The sport has progressed by furlongs in recent history with the advent of Equibase and the ability to pull up charts of races from a horse’s career online. I use that website every day. You probably do as well. But there are huge gaps and big disconnects, especially when it comes to history. Look up the great Secretariat on Equibase, and you’d believe his first start came in the 1972 Sanford Stakes at Saratoga. You’d be wrong. He made his debut on July 4, 1972 at Aqueduct, and finished fourth.

I’m sure there are viable reasons for such shortcomings – history, money, paper, computers, the shift from an independent company (Daily Racing Form) to one owned by racing entities (Equibase) for data management and so on. But, the situation should be better.
Racing can’t find simple answers like where Del Carroll was in relation to other trainers when he passed away. I’d guess top 10 or 15, but that’s just a guess. Racing should be able to compare historical eras accurately the way baseball and other sports can.
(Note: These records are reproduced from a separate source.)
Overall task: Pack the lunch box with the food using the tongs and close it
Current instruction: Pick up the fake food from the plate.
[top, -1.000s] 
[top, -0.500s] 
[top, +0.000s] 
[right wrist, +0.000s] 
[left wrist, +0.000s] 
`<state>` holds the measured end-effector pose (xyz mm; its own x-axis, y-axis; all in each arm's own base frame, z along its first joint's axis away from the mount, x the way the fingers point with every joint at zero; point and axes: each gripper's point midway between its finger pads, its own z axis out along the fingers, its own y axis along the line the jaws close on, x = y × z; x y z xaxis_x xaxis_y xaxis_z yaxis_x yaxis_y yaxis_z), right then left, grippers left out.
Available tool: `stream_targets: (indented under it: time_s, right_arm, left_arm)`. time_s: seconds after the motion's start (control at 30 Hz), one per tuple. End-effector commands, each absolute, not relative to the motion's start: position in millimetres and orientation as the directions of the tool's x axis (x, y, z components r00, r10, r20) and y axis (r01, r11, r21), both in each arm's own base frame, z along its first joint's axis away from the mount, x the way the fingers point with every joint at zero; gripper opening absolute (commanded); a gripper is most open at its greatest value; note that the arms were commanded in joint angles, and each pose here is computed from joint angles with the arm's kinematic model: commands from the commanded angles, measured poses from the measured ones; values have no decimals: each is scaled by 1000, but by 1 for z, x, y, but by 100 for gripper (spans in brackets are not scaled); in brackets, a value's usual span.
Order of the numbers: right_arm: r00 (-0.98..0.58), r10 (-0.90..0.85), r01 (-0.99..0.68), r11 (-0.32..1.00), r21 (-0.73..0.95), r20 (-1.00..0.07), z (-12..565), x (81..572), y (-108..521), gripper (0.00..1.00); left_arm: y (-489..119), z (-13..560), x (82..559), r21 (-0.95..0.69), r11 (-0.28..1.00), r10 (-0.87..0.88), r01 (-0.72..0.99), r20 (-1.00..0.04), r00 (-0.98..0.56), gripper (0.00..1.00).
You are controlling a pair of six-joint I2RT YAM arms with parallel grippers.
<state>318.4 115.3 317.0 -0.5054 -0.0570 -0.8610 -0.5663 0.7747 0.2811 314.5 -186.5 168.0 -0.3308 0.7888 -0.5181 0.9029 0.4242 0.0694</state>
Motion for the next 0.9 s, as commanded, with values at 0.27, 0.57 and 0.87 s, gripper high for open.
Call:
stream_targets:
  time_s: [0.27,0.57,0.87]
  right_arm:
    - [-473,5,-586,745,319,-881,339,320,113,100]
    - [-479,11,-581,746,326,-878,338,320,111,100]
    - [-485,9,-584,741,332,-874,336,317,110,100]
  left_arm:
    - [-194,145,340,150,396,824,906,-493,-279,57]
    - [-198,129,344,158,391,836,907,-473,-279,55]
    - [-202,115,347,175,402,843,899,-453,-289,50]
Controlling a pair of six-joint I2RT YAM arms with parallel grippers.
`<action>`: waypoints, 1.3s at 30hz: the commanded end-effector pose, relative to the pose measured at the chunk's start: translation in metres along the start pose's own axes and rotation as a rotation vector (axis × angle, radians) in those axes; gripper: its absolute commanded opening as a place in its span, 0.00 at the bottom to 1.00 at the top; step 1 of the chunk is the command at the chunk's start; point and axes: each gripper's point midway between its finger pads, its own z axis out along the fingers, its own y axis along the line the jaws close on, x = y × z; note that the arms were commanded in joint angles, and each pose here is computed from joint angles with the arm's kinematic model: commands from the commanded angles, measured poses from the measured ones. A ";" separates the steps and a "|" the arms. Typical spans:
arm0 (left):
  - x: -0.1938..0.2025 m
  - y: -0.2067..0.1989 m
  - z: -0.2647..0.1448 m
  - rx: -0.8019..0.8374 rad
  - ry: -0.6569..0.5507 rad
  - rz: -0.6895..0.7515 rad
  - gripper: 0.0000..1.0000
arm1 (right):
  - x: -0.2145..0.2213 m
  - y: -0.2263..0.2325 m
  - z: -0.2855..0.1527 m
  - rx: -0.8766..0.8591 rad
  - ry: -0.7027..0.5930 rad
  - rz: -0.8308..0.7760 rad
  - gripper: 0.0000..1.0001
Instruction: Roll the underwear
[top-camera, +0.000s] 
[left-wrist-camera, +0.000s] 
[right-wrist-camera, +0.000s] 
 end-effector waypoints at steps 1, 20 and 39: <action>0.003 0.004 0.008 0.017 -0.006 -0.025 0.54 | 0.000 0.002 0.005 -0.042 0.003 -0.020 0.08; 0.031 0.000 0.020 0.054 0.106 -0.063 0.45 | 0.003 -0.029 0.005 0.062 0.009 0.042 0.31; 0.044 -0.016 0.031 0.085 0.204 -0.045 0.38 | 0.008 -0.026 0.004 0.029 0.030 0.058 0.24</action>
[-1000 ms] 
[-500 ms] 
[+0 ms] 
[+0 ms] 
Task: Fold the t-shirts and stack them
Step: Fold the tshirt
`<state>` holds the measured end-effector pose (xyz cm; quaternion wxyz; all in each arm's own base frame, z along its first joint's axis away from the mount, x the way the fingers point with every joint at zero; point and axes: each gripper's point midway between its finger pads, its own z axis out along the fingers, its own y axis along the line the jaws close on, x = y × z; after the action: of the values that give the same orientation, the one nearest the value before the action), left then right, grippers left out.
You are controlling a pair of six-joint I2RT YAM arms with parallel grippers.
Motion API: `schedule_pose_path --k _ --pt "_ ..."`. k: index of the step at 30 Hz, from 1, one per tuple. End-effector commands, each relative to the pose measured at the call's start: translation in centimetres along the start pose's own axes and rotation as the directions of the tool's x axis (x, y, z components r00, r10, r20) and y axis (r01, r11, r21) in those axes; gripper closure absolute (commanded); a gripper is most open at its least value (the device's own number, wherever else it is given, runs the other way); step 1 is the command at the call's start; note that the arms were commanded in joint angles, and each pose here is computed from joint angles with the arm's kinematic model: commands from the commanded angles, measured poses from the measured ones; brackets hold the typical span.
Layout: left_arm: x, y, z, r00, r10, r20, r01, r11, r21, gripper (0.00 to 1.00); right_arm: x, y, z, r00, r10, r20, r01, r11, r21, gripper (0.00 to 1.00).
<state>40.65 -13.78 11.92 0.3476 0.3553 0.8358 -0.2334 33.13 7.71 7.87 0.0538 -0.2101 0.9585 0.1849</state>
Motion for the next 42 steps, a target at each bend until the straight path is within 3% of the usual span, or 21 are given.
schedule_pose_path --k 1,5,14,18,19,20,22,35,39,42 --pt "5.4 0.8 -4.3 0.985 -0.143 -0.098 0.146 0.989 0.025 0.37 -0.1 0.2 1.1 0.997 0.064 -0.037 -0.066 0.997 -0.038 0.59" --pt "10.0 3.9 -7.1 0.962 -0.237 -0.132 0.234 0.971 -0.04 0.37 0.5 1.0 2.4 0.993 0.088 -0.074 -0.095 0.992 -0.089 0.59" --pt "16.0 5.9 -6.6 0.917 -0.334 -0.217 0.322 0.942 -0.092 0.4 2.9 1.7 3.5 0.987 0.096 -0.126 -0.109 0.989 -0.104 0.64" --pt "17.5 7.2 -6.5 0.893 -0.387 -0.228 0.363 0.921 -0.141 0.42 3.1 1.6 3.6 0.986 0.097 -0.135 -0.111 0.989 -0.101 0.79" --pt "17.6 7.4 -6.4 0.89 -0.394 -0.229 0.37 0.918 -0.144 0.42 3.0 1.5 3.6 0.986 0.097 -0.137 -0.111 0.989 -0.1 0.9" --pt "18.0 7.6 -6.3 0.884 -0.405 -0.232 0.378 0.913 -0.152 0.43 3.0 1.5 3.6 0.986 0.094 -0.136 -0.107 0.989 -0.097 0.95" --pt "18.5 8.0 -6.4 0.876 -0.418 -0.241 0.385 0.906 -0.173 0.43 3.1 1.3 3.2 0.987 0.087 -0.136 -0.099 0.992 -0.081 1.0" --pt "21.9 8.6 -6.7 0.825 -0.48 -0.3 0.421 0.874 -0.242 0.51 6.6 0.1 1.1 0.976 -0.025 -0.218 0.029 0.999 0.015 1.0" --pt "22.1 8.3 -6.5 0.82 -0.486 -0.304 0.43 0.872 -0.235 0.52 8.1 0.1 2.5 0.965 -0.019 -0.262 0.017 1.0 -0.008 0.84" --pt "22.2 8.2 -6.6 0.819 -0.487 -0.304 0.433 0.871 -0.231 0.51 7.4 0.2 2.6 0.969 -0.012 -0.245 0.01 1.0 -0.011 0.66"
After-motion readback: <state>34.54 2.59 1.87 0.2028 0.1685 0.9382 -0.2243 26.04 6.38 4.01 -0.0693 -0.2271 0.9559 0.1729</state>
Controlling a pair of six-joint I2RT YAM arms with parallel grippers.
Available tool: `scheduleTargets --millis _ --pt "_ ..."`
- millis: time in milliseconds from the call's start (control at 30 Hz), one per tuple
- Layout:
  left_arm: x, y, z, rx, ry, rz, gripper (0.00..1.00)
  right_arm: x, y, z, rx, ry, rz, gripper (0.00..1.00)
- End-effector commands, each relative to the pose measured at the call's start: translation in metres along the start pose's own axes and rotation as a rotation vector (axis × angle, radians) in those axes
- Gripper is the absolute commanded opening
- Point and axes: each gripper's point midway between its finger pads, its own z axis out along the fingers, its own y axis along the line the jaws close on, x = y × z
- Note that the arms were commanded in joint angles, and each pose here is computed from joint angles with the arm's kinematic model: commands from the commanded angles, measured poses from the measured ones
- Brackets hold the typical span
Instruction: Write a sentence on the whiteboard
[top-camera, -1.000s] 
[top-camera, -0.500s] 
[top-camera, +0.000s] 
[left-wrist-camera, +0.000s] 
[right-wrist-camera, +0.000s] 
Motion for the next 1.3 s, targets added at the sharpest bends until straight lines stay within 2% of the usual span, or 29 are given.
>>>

When steeplechase trainer Jack Fisher was inducted into the Hall of Fame last year, his career statistics report included a slew of early wins credited to his father and even flat trainers Fisher had purchased horses from – sorry, Dickie Small fans, he did not train Saluter to any wins over timber. To Equibase’s credit, the mistakes were fixed but it took an outside look to even find the errors.

Back to Carroll for a minute, try finding Bee Bee Bee’s career record from an official source. Then give up. The Equibase report includes a seemingly correct statistics line of 31-11-8-2 for $281,098 earned. An Equine Line report from The Jockey Club did the same. Neither source offered a reliable listing of his individual starts, showing one in 1971, five in 1972 and one in 1973. I searched old editions of The Baltimore Sun on newspapers.com and put together his complete 1972 season – two starts at Gulfstream Park, one at Hialeah, five (culminating in the Preakness) at Pimlico, two at Liberty Bell Park. He must be the only Preakness winner to make his next start at Liberty Bell, a long-gone track outside Philadelphia. Alas, nobody can actually figure that out for sure.

The book Champions is a great source for lifetime past performances of champions but you’re out of luck if the horse wasn’t a champion. Bee Bee Bee for example. And data like that should be online.

I don’t mind the work. I like the work. It’s fascinating, if a little distracting, and that newspapers.com subscription isn’t free (remind me to cancel). But, come on. Baseball researchers (and random fans) can find complete statistics – and box scores – for the 1927 Yankees at the touch of a few keys on a computer with internet access.

Lou Gehrig batted .373 with a .765 slugging percentage, and drove in 175 runs.